Within the records below, find the line containing "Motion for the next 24". Reproduce it and each line after it exactly, and nothing else.

++++++

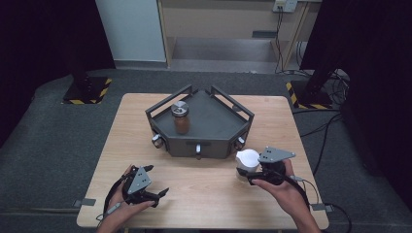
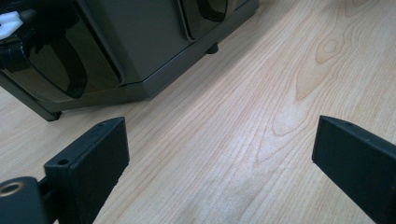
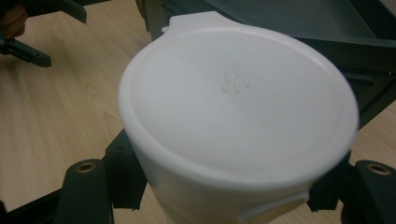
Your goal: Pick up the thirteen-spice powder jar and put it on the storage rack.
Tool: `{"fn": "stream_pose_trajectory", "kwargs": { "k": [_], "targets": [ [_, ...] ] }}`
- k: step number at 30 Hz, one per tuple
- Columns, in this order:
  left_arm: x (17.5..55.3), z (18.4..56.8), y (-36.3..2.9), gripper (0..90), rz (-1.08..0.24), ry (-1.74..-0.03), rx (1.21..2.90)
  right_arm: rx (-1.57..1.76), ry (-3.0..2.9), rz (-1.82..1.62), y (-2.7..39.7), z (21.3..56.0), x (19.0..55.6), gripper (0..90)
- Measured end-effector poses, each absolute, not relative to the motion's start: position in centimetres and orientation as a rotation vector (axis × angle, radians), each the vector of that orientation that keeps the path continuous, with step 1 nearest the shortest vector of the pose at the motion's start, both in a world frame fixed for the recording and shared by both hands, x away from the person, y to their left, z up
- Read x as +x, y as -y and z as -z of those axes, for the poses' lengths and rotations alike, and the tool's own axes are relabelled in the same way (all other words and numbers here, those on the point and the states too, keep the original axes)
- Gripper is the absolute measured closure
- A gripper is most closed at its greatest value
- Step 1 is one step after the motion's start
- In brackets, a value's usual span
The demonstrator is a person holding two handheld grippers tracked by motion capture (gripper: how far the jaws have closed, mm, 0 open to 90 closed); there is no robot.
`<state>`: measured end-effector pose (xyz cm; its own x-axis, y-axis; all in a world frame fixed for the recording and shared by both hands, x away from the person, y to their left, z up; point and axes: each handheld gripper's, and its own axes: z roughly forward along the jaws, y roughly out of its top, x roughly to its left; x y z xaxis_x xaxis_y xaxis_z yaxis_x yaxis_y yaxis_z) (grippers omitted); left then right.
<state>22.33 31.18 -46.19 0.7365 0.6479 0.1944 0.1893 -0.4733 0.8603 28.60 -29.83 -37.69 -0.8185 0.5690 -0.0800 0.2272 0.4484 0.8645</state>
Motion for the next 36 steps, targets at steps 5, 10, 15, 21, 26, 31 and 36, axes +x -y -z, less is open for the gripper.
{"fn": "stream_pose_trajectory", "kwargs": {
  "k": [5,10,15,21,26,31,36],
  "targets": [
    [22.5,46.2,-31.2,3.3,-0.636,-0.631,2.029,0.689,-2.342,-1.34,29.9,37.0,28.6,31.2],
    [22.5,46.3,-31.1,3.3,-0.632,-0.629,2.033,0.692,-2.34,-1.353,29.9,36.5,28.7,31.3],
    [22.6,46.3,-31.0,3.3,-0.631,-0.622,2.041,0.691,-2.34,-1.356,29.8,35.6,28.8,31.3],
    [22.7,46.2,-30.5,3.3,-0.635,-0.6,2.068,0.695,-2.338,-1.367,29.9,35.0,28.8,31.3],
    [22.7,46.1,-30.4,3.4,-0.635,-0.597,2.069,0.709,-2.338,-1.364,29.9,34.5,28.5,31.2],
    [22.7,46.2,-30.5,3.4,-0.637,-0.602,2.071,0.723,-2.345,-1.352,30.0,34.1,28.6,31.3],
    [22.7,46.2,-30.4,3.4,-0.636,-0.607,2.076,0.72,-2.353,-1.366,30.2,33.5,29.2,31.3]
  ]
}}
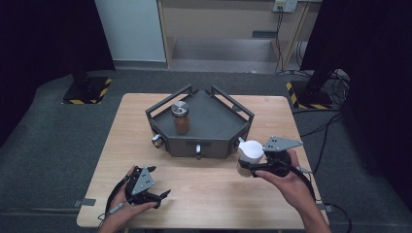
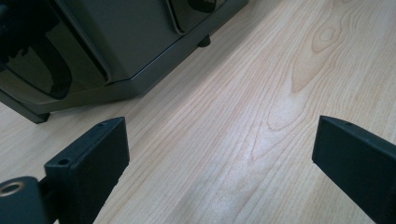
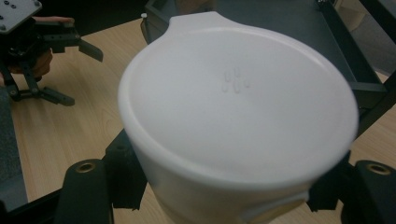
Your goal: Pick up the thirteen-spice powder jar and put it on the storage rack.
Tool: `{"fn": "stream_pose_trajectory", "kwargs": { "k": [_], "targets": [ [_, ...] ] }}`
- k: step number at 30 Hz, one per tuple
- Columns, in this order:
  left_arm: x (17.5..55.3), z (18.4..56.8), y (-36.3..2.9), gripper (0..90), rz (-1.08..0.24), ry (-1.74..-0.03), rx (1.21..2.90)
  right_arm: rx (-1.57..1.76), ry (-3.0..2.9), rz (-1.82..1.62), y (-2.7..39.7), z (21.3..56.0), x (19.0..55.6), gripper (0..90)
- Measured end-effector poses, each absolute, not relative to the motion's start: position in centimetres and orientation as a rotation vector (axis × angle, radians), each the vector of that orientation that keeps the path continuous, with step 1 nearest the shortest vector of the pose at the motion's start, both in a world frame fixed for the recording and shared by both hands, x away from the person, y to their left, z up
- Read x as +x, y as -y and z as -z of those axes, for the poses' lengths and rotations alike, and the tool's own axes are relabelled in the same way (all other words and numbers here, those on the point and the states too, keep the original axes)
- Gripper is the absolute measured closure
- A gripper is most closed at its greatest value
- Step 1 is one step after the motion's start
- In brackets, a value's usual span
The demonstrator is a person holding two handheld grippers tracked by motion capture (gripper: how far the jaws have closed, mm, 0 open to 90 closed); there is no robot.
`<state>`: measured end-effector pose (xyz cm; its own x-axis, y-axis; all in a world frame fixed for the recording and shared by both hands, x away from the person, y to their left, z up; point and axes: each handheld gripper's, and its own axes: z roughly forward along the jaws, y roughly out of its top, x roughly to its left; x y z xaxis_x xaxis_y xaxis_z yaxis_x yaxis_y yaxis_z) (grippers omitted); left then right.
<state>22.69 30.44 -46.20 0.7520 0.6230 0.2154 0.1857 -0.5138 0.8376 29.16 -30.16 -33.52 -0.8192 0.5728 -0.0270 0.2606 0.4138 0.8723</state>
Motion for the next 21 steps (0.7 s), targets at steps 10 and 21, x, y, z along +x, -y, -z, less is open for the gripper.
{"fn": "stream_pose_trajectory", "kwargs": {
  "k": [10,21],
  "targets": [
    [22.6,46.1,-30.5,3.4,-0.641,-0.605,2.077,0.664,-2.352,-1.383,29.0,30.4,30.2,31.3],
    [22.6,46.1,-30.6,3.4,-0.649,-0.607,2.08,0.626,-2.344,-1.409,27.1,27.9,32.1,31.3]
  ]
}}
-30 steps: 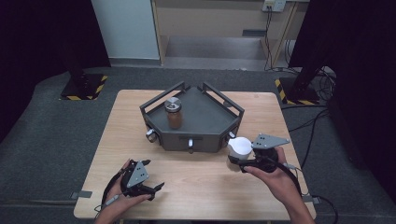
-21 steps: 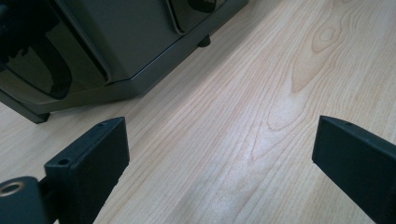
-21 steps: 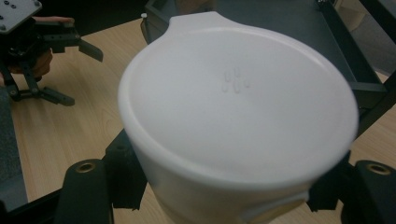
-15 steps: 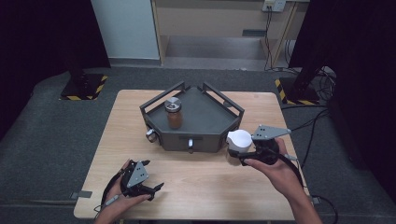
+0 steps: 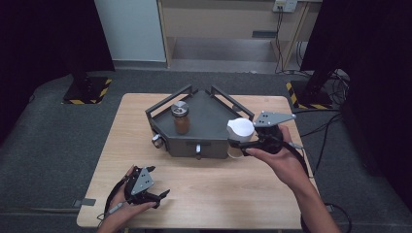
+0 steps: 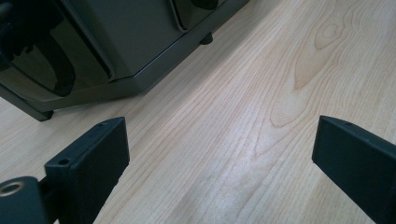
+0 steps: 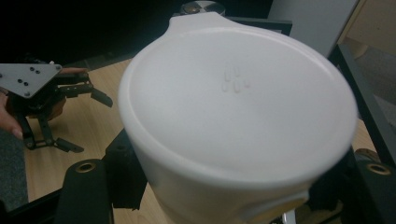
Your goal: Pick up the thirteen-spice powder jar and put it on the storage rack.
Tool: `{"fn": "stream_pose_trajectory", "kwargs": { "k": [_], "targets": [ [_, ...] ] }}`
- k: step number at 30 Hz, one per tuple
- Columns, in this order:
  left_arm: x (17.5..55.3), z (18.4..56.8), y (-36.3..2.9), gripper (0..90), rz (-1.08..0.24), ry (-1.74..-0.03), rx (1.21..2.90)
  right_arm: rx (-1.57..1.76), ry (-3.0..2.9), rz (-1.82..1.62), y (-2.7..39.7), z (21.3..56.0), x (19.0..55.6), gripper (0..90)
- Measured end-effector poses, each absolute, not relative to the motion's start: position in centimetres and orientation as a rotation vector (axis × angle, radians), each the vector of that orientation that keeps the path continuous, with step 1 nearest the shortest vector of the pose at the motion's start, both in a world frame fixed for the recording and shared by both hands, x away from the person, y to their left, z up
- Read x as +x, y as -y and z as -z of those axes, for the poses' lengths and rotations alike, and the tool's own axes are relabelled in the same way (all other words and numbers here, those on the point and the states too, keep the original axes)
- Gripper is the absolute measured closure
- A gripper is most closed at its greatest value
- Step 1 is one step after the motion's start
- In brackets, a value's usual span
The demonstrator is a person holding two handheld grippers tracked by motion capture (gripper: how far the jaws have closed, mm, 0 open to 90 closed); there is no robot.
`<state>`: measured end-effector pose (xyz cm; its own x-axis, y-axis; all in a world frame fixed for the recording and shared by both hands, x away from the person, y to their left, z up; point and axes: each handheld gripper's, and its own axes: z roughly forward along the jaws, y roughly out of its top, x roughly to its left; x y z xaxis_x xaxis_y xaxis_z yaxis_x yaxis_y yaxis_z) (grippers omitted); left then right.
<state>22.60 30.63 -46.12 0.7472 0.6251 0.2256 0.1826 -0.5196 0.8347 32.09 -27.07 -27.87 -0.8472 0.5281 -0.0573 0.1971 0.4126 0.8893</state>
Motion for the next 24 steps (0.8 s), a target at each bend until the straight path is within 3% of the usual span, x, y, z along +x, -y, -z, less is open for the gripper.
{"fn": "stream_pose_trajectory", "kwargs": {
  "k": [24],
  "targets": [
    [22.7,46.2,-30.6,3.4,-0.65,-0.607,2.088,0.596,-2.326,-1.41,23.9,25.9,35.9,31.3]
  ]
}}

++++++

## [Solution for this problem]
Motion for the next 24 steps (0.8 s), a target at each bend until the straight path is within 3% of the usual span, x, y, z along +x, -y, -z, less is open for the gripper.
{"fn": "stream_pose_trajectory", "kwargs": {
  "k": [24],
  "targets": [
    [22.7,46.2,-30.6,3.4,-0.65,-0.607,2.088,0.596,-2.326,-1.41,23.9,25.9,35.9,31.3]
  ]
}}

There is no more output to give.